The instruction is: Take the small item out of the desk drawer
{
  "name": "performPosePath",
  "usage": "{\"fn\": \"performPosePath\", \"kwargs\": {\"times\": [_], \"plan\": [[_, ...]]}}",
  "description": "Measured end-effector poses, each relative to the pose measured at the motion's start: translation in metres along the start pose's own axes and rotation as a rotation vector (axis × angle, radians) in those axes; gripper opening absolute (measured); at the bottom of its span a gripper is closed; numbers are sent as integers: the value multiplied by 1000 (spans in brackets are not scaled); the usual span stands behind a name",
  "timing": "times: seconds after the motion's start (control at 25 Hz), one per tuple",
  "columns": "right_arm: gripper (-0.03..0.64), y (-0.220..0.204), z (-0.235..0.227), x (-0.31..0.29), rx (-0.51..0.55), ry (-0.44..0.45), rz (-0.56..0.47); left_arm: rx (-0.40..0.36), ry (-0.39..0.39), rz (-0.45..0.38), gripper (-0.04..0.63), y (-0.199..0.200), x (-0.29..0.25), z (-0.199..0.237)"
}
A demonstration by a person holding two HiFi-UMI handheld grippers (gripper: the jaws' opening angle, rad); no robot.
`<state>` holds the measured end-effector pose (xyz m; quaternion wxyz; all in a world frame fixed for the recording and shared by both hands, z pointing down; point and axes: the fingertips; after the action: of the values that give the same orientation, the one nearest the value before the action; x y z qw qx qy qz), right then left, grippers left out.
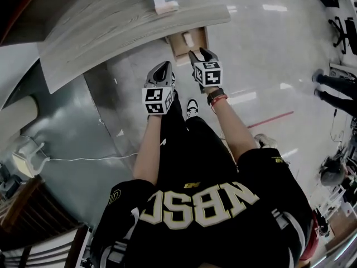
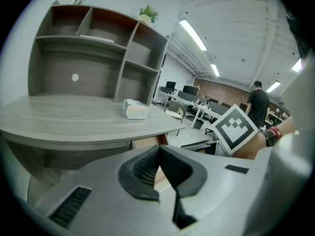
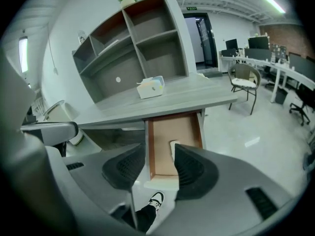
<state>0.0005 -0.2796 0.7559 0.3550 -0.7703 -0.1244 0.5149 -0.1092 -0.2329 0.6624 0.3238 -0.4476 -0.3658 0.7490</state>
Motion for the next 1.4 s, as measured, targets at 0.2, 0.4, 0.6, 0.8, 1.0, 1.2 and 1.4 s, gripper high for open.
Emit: {"fn": "performPosePath", "kwargs": {"times": [0.2,0.4,0.6,0.8,1.0,1.2,1.4], "plan": [[193,-8,-5,-31,29,5,48,64,52,4,14,-10,-12,21],[196,-18,-18,-58,60,-5,86,52,43,31,14,-20,-26,29],[205,-29,-29,-88,52,-7,122,65,20,55,14,-27,-38,36],[210,-41,-42,-110,50,-5,162,79,-19,81,14,-36,-51,33],[218,-49,-46,-132,76,11,199,94,-4,91,14,-41,-62,42],[219,-56,-53,-146,95,-14,217,90,-11,97,14,-47,-68,46],[218,-56,-51,-159,116,-2,214,93,-14,107,14,-55,-73,49]]}}
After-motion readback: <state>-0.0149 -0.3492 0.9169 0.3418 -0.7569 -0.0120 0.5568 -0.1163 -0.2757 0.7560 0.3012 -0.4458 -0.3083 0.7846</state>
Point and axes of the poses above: the fingertips, and each gripper's own axes: x backward along the fingers, z to its left, y out of its top, and after that the axes turned 2 degrees about x, right-handed
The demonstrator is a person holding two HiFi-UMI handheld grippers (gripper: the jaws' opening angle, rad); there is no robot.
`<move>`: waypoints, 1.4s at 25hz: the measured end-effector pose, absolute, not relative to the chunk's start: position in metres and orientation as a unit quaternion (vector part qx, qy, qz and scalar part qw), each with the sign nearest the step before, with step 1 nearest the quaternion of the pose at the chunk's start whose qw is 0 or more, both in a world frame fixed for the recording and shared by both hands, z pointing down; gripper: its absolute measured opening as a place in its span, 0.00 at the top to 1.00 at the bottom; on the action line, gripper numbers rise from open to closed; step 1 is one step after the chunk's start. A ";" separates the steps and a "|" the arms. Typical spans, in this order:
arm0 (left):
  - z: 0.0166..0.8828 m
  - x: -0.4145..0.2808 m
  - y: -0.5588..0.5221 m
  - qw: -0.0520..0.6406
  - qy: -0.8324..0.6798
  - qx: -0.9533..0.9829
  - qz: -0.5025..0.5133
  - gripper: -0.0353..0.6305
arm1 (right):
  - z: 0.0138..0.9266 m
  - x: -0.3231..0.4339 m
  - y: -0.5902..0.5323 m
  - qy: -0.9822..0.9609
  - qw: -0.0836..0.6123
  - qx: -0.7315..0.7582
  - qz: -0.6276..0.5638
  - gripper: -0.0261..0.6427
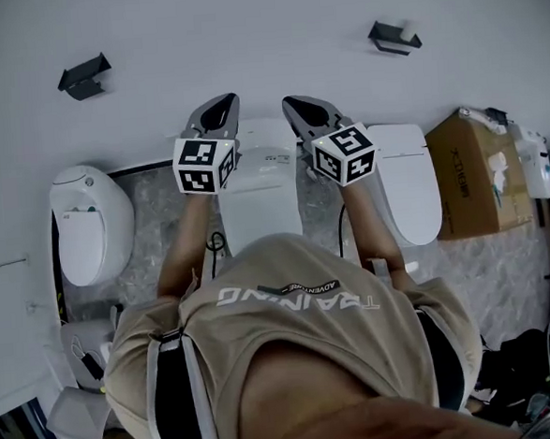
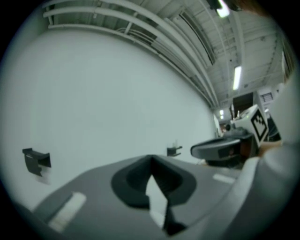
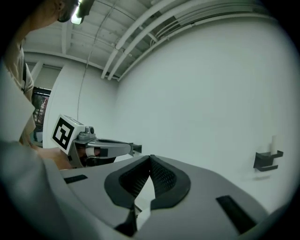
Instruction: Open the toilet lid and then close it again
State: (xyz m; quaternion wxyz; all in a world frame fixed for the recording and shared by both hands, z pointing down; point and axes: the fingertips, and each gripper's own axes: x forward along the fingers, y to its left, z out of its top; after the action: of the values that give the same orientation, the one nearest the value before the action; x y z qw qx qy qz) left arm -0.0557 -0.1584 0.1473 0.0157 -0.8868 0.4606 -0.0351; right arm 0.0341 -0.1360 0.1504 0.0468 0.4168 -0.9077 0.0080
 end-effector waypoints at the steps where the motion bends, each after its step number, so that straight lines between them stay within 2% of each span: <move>1: 0.138 -0.057 -0.157 0.022 0.462 -0.886 -0.029 0.94 | 0.142 0.033 -0.134 -0.906 0.034 0.421 0.003 0.94; 10: 0.096 -0.061 -0.147 0.074 0.480 -0.874 -0.006 0.94 | 0.111 0.041 -0.122 -0.875 0.012 0.480 -0.065 0.94; 18: 0.143 -0.063 -0.129 0.041 0.473 -0.879 -0.042 0.94 | 0.124 0.044 -0.104 -0.875 0.017 0.482 -0.047 0.94; 35: 0.152 -0.069 -0.107 0.028 0.465 -0.885 -0.017 0.94 | 0.135 0.028 -0.097 -0.883 0.044 0.464 -0.050 0.94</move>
State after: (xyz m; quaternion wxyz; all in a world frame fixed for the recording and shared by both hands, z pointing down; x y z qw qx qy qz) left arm -0.0693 -0.1072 0.1515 0.0275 -0.8847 0.4650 -0.0174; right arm 0.0281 -0.0969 0.1349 0.0436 0.4640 -0.8833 -0.0502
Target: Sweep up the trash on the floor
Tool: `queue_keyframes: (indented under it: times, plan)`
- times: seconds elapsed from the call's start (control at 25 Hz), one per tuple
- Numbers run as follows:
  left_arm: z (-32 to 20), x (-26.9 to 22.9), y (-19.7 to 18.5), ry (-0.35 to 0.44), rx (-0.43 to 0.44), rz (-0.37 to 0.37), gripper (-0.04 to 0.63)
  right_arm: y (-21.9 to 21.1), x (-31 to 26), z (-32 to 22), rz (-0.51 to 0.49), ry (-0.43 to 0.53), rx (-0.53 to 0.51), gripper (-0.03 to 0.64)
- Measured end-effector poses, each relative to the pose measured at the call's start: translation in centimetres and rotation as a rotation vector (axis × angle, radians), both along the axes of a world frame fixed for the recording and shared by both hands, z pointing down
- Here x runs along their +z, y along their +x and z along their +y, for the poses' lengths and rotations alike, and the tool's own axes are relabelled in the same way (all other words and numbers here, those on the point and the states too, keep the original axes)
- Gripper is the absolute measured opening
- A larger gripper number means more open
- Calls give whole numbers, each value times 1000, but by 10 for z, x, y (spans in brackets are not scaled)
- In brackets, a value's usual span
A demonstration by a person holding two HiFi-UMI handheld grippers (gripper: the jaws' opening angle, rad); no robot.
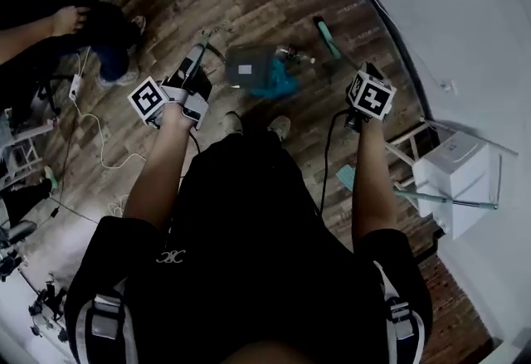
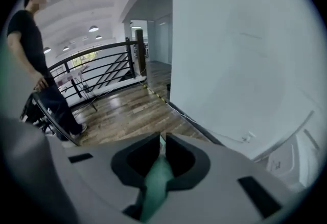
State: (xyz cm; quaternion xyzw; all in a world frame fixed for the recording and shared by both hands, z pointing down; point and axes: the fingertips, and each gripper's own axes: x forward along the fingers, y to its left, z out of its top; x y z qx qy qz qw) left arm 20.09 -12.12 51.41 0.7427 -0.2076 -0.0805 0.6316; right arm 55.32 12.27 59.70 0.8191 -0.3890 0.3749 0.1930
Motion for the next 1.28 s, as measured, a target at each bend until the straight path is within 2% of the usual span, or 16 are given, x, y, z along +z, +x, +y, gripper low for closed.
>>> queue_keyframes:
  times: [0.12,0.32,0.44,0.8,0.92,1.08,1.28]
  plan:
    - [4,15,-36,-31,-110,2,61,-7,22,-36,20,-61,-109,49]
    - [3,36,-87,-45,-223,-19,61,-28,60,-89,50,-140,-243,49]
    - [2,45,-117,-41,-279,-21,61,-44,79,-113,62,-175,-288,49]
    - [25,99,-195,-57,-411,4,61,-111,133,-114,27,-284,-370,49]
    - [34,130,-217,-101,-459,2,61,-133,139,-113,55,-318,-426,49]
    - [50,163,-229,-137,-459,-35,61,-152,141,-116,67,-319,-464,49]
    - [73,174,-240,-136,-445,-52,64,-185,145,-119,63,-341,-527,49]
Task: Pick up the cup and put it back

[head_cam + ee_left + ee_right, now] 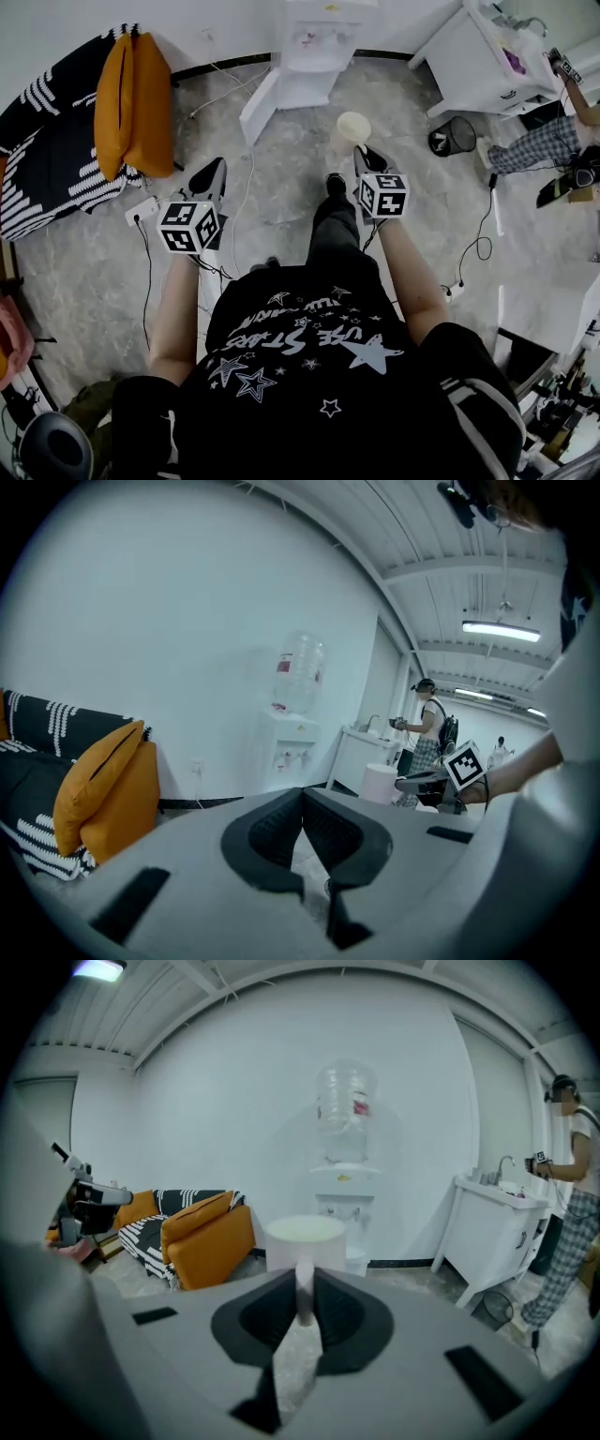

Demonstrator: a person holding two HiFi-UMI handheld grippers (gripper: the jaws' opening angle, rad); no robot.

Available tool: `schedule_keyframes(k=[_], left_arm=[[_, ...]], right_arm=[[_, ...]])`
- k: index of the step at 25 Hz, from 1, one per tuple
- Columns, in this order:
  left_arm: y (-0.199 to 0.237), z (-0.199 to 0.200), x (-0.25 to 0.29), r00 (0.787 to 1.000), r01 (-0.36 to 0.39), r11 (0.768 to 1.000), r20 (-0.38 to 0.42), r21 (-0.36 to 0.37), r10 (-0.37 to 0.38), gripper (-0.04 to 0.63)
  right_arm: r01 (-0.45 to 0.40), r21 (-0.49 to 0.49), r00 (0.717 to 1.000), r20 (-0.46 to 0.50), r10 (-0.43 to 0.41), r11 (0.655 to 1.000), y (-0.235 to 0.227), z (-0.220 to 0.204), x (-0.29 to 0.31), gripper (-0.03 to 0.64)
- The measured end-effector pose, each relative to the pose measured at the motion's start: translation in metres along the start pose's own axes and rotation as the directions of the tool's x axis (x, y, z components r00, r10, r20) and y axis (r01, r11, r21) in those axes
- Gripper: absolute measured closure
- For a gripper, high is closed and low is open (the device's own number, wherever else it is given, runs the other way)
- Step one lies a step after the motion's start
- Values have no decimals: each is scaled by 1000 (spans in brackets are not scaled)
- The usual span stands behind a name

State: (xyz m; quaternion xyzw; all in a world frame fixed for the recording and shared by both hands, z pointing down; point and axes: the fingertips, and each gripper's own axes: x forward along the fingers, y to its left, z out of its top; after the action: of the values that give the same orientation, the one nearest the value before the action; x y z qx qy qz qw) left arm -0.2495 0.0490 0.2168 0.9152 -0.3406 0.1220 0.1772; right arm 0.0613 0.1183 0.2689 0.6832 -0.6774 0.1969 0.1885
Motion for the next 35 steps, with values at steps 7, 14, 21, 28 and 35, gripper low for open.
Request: schedule_keyframes(k=[7, 14, 21, 28, 35], left_arm=[[17, -14, 70, 981, -191, 977, -38, -93, 188, 586], [16, -22, 177, 949, -313, 940, -84, -133, 304, 586], [21, -60, 266, 936, -348, 924, -118, -156, 332, 585], [24, -158, 320, 962, -251, 949, -162, -190, 222, 586], [66, -262, 351, 958, -244, 960, -190, -137, 216, 586]], right_arm=[[-164, -91, 983, -99, 155, 982, -47, -1, 119, 574], [-324, -201, 931, -240, 274, 925, -97, -15, 226, 574], [-409, -198, 878, -351, 325, 891, -108, -78, 300, 574], [-280, -51, 908, -337, 248, 959, -124, -155, 374, 573], [-171, -11, 935, -317, 158, 985, -150, -231, 458, 572]])
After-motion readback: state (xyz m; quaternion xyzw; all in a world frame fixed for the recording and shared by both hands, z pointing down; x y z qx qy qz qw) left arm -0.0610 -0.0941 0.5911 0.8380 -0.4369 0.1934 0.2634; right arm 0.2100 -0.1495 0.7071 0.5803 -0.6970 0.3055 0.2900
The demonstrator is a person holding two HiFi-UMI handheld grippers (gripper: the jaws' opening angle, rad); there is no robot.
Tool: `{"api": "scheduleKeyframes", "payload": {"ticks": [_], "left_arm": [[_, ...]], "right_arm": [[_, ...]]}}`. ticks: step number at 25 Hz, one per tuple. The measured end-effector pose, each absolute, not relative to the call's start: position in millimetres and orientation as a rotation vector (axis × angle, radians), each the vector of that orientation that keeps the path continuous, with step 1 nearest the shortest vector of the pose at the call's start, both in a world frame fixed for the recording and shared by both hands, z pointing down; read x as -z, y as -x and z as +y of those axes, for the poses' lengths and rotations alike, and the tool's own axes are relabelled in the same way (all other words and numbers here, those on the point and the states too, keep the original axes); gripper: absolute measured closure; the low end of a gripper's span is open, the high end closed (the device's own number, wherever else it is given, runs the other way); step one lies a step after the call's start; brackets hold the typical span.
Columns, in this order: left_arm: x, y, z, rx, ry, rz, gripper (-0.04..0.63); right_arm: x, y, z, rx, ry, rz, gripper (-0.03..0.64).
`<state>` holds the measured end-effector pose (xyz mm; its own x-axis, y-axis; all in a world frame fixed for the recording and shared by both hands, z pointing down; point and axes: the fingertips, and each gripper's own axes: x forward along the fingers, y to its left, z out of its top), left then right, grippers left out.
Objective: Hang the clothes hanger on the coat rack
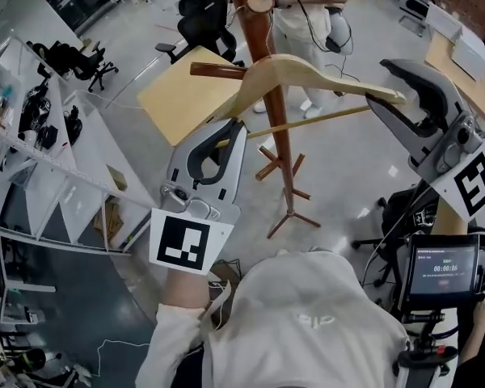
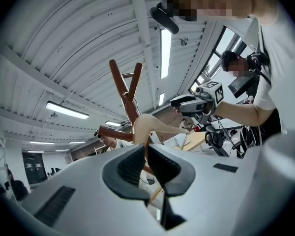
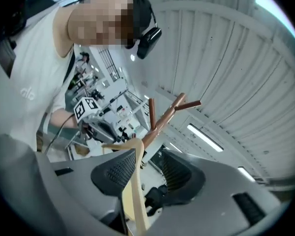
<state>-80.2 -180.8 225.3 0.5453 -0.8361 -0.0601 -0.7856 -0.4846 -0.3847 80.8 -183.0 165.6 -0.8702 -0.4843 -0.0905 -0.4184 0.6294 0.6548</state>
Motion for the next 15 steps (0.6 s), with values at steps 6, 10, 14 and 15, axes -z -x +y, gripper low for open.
{"api": "scheduleKeyframes", "payload": {"ticks": [6, 10, 14, 15], "left_arm": [[-214, 84, -162, 0.128, 2.417, 1.328, 0.586], [-212, 86, -142, 0.076, 2.445, 1.323, 0.586], [-222, 91, -129, -0.001, 2.487, 1.328, 0.586], [-229, 93, -129, 0.000, 2.497, 1.341, 0.586]], "right_arm": [[-141, -42, -117, 0.873, -0.252, -3.218, 0.472], [-144, -11, -82, 0.676, 0.060, -3.403, 0.474], [-164, 15, -92, 0.252, 0.212, -3.583, 0.500], [-170, 23, -98, 0.127, 0.245, -3.612, 0.556]]}}
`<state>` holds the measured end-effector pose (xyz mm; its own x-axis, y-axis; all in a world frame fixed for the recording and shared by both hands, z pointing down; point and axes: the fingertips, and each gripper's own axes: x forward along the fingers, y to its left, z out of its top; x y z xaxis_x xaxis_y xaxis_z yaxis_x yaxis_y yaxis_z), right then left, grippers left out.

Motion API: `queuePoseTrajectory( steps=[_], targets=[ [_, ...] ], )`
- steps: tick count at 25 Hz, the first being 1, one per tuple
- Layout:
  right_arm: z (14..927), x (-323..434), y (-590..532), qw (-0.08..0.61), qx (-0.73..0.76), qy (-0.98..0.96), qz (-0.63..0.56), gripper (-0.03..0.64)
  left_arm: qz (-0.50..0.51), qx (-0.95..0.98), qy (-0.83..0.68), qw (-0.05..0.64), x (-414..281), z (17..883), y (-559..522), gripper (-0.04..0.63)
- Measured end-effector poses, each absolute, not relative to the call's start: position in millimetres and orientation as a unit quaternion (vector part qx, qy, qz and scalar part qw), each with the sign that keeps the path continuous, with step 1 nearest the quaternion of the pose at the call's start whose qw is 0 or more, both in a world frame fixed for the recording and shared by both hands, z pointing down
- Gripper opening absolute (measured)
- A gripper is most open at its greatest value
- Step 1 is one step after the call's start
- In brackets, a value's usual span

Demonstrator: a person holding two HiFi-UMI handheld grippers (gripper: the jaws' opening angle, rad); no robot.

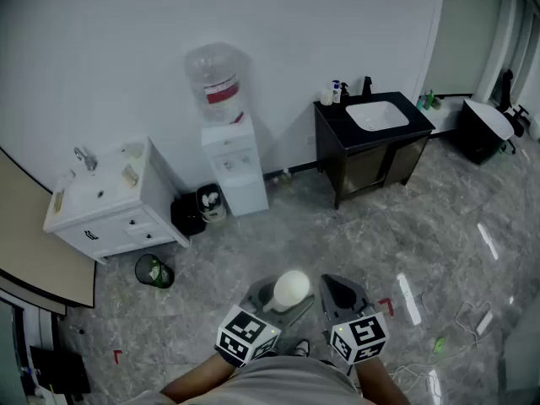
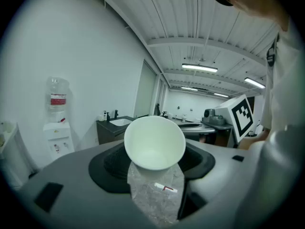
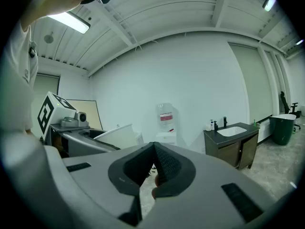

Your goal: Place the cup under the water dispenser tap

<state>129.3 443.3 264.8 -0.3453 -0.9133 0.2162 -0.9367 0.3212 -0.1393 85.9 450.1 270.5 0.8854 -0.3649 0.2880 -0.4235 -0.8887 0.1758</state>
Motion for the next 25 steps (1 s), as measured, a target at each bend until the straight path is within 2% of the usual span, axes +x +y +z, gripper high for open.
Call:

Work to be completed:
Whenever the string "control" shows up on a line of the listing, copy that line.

Written answer:
  "timing": "times: seconds after the motion's start (control at 25 Hz), one per tuple",
- times: seconds elapsed from the call's start (control at 25 Hz), one per tuple

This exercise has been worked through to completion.